_Task prompt_
After going through the data below, state how many lines contain "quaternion", and nothing else.

§

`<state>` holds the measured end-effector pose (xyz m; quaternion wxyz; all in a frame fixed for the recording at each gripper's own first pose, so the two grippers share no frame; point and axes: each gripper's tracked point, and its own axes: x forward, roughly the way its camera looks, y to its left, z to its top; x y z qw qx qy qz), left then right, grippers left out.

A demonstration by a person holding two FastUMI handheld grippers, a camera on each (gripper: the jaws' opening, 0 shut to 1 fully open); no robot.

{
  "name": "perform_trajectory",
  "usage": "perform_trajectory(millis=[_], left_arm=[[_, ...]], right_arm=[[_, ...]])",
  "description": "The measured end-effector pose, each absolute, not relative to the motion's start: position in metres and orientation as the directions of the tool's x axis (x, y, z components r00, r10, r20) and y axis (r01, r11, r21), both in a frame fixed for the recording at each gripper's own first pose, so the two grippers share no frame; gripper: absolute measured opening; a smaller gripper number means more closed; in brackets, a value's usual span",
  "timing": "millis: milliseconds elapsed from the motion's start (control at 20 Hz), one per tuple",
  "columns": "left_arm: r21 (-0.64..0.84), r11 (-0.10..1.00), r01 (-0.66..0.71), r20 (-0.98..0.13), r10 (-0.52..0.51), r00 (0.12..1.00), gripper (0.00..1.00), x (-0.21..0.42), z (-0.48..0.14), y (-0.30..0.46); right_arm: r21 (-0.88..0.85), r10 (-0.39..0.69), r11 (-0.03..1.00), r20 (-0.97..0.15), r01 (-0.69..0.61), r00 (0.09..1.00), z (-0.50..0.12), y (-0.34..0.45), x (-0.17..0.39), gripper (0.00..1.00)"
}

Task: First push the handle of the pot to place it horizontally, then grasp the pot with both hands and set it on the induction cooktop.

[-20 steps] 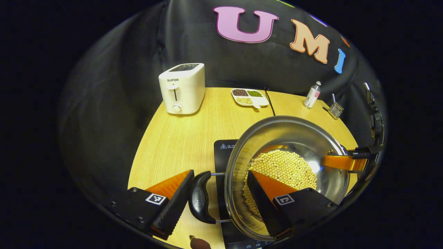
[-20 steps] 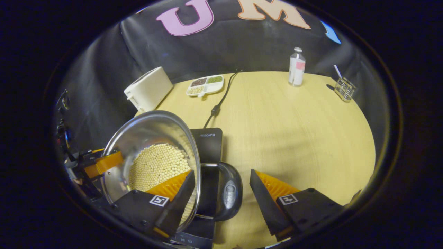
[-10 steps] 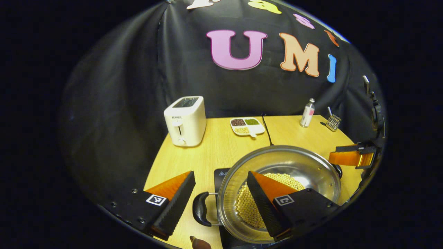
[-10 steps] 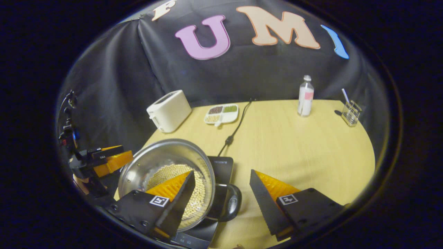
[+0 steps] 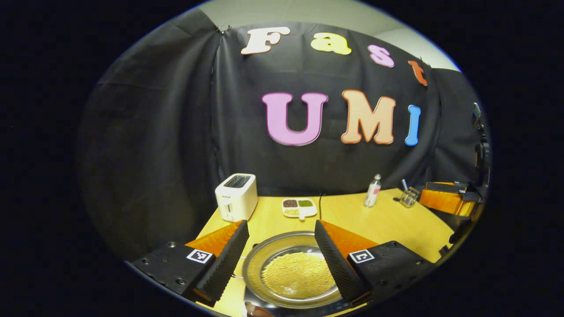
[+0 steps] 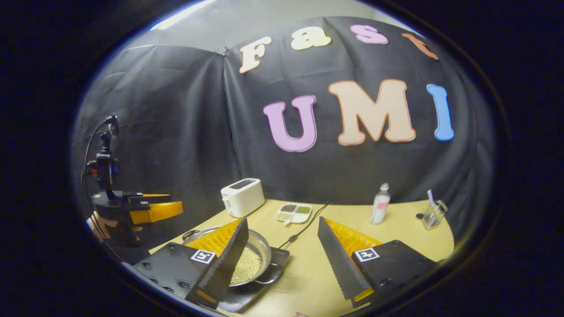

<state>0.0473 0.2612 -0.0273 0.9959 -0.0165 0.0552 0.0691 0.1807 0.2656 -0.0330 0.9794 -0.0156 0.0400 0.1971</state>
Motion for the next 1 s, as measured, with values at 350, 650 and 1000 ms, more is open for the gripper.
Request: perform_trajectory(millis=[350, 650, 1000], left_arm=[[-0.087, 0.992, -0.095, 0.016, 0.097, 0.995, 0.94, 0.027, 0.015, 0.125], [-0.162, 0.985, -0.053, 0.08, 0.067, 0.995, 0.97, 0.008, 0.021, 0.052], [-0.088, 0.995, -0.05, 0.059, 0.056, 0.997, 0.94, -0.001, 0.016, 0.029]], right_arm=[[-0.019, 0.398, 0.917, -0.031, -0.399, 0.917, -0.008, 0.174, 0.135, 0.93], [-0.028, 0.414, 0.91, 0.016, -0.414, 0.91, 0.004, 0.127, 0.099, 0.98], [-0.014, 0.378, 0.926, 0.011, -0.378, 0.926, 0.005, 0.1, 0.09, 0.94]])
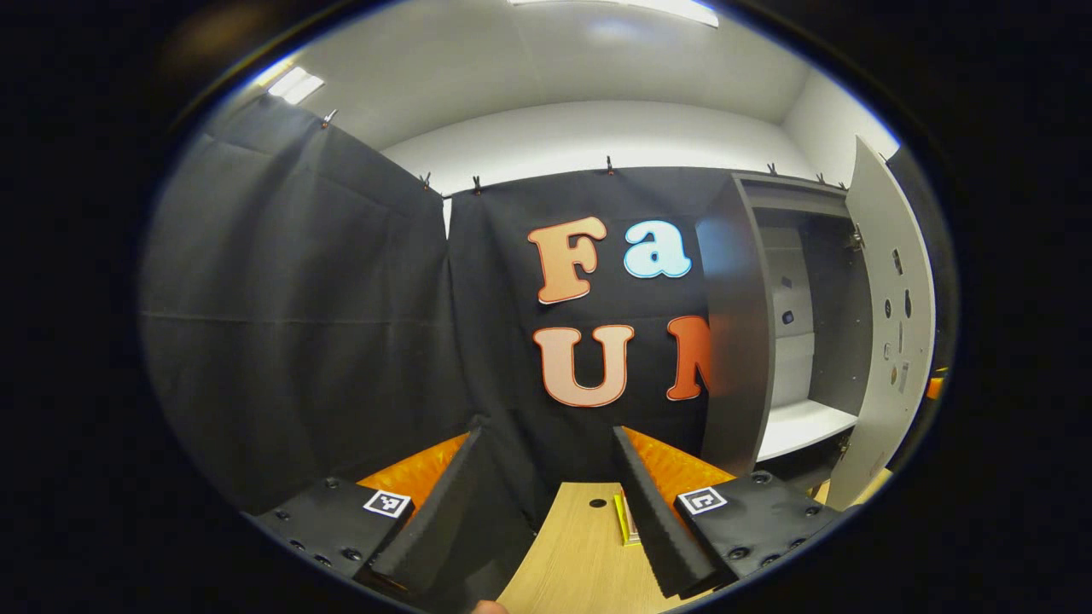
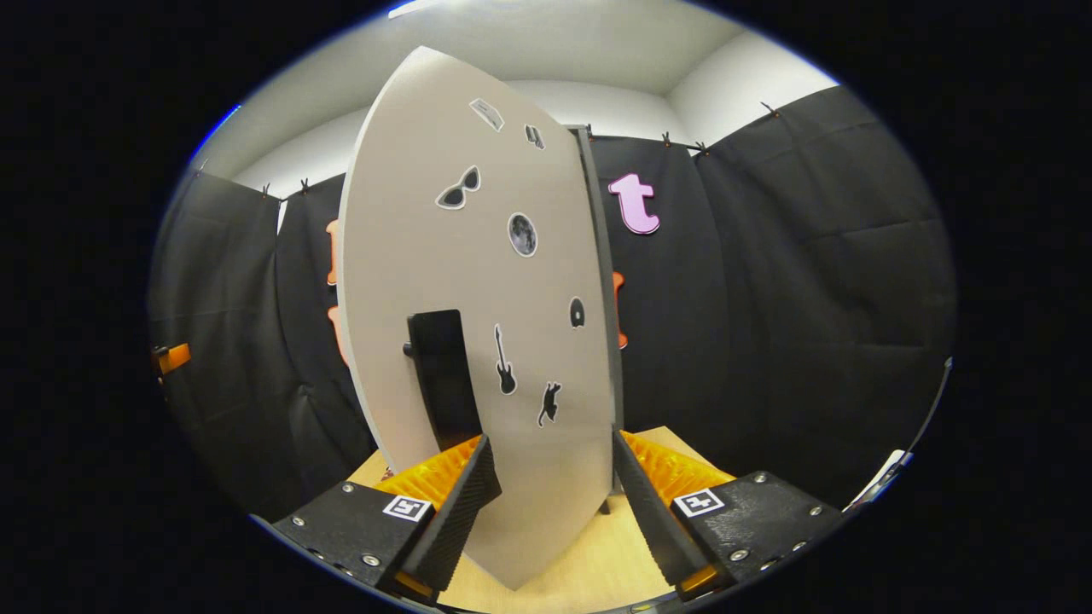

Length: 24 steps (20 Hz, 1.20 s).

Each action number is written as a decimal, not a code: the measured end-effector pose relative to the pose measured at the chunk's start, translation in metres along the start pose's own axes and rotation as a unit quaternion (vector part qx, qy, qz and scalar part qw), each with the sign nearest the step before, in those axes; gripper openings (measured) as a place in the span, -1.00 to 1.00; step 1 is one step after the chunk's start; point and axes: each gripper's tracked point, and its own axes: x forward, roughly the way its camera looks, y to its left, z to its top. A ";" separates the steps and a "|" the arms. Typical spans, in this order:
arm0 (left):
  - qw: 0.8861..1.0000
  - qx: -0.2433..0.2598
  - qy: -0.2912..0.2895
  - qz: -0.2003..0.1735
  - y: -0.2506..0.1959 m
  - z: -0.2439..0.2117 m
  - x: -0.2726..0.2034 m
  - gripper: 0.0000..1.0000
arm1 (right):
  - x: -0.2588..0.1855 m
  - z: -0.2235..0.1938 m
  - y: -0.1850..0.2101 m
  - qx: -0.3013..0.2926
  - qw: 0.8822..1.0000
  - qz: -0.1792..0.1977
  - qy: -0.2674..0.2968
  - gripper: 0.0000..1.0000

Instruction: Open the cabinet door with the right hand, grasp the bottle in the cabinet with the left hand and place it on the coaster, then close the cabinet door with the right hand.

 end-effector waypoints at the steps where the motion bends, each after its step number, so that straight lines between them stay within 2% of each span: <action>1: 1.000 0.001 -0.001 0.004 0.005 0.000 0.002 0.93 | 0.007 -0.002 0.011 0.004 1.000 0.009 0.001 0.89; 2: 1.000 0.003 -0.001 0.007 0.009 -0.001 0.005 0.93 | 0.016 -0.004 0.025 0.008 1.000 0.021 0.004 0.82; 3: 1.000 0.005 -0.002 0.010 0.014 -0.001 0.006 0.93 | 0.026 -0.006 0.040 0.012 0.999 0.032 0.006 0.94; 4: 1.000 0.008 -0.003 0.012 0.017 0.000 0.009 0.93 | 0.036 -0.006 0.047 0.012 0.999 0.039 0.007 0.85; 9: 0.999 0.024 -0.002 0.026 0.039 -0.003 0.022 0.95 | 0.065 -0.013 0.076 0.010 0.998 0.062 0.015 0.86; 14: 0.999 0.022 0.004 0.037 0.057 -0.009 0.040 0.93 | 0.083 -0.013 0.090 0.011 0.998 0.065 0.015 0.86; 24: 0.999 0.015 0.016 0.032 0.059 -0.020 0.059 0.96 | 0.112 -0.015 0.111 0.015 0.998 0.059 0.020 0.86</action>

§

_Output for this exercise_
2